Constructor Execution Order

Java
class A {
    A() { System.out.println("A"); }
}
class B extends A {
    B() { System.out.println("B"); }
}
class C extends B {
    C() { System.out.println("C"); }
}

new C();
Text Only
    Output:
    A     ◄── super() chain reaches the top first
    B
    C

Even though you wrote new C(), Java calls A()B()C() because every constructor implicitly calls super() as its first statement.


Interview Questions

1. Can you use this inside a static method?

No. this refers to the current instance, but static methods belong to the class, not any instance. There is no this in a static context. Same applies to super.

2. What is the output?

Java
class A {
    A() { this(10); System.out.println("A()"); }
    A(int x) { System.out.println("A(int): " + x); }
}
new A() outputs: A(int): 10 then A(). The no-arg constructor chains to A(int) via this(10), which runs first.

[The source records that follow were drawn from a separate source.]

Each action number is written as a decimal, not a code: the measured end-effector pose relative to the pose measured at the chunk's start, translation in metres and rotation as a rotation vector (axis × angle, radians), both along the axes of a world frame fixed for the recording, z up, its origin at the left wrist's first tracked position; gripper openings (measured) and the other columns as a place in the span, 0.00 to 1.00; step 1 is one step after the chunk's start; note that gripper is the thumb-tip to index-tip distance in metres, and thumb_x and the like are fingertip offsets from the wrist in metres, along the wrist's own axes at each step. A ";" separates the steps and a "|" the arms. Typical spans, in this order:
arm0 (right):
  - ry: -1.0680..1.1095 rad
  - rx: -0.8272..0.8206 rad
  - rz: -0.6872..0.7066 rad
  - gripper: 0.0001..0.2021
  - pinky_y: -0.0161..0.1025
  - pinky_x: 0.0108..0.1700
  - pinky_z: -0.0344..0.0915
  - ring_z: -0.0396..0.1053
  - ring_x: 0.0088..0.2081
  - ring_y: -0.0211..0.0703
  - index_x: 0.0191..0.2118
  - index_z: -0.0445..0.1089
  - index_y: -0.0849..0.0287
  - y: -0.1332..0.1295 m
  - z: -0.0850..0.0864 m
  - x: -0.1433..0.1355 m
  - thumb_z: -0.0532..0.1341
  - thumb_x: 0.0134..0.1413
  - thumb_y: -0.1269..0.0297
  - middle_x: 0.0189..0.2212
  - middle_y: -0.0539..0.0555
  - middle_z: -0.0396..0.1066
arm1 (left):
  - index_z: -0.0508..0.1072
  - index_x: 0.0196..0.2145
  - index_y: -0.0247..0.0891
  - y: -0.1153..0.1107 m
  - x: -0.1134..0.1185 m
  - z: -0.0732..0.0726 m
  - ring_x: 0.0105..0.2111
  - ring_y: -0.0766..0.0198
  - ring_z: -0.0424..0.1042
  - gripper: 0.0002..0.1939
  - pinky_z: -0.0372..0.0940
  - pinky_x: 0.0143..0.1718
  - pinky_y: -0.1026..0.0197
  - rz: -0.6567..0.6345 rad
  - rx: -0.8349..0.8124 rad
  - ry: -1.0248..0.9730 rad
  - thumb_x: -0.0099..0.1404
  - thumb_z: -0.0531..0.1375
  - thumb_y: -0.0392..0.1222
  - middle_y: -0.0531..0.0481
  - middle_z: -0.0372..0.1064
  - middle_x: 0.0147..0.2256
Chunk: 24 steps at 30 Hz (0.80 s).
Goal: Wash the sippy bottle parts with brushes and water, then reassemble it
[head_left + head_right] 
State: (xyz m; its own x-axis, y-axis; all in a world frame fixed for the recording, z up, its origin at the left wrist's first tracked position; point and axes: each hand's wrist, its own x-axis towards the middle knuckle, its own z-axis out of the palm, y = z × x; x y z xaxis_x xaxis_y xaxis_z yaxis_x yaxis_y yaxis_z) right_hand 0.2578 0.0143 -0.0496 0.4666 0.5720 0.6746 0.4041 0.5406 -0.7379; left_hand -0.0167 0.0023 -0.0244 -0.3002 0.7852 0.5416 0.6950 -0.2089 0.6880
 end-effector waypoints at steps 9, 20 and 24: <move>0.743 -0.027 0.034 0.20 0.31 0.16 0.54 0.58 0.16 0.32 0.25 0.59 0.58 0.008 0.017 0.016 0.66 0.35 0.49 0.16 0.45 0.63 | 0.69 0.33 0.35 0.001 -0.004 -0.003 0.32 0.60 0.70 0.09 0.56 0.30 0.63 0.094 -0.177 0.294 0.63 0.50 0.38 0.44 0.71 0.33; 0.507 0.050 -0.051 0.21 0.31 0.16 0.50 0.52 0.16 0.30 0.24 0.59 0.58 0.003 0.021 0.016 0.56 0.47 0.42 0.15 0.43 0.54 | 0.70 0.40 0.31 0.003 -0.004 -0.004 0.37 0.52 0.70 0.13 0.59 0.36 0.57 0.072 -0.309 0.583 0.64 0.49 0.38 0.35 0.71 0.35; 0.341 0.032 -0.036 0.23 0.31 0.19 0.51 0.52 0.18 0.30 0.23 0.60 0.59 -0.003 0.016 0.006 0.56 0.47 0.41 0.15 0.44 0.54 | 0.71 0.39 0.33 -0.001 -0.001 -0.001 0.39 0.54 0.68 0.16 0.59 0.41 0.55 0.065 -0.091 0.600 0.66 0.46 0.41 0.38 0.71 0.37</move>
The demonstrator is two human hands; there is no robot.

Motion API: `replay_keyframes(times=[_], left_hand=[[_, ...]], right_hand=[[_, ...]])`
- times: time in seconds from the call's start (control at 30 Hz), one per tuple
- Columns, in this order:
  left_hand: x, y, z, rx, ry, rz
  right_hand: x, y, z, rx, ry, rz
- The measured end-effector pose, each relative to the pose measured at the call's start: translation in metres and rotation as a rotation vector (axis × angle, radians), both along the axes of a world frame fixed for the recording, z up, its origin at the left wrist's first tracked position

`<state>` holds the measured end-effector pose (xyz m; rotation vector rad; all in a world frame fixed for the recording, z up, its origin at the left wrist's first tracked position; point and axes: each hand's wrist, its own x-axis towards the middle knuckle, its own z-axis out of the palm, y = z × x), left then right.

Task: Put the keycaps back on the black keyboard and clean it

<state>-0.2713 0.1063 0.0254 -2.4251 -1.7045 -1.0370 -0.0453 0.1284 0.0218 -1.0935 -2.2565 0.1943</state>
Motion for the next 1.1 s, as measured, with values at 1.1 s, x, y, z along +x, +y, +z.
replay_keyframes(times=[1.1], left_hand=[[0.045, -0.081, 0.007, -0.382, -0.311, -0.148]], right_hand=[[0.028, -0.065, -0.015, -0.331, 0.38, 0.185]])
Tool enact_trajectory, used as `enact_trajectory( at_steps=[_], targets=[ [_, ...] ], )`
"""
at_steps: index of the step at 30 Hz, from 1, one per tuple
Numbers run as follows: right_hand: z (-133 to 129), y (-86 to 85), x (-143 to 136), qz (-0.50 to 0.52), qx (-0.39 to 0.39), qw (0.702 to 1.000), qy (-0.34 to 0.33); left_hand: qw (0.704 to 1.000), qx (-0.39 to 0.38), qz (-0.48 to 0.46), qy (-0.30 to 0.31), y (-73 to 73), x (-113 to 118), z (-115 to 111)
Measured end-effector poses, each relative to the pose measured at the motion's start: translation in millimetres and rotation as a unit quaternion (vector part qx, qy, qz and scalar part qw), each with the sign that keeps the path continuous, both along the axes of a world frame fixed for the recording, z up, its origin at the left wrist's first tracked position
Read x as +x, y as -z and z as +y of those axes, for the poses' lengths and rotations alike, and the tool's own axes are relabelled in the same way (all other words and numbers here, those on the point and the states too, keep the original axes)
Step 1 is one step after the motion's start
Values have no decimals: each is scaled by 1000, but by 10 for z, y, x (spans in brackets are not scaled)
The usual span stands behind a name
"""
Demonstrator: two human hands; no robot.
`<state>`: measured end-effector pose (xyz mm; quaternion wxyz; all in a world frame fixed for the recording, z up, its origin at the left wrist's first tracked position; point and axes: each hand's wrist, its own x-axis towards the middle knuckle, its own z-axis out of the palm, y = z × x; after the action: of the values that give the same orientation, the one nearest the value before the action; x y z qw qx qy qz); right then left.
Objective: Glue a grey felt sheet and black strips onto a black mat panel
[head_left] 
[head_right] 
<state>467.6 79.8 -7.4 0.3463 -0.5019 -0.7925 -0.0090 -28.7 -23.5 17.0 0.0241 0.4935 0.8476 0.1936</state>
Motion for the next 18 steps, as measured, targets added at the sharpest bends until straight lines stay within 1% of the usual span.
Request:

3. What happens if the parent has no no-arg constructor and the child doesn't call super()?

Compile error. Java inserts super() (no-arg) automatically, but the parent only has a parameterized constructor. The child must explicitly call super(args).

Java
class Parent { Parent(String name) {} }
class Child extends Parent {
    Child() {}  // COMPILE ERROR — no super() match
}
4. Can this() and super() exist in the same constructor?

No. Both must be the first statement. You can only have one. Use constructor chaining: let one constructor call this() and the final constructor in the chain call super().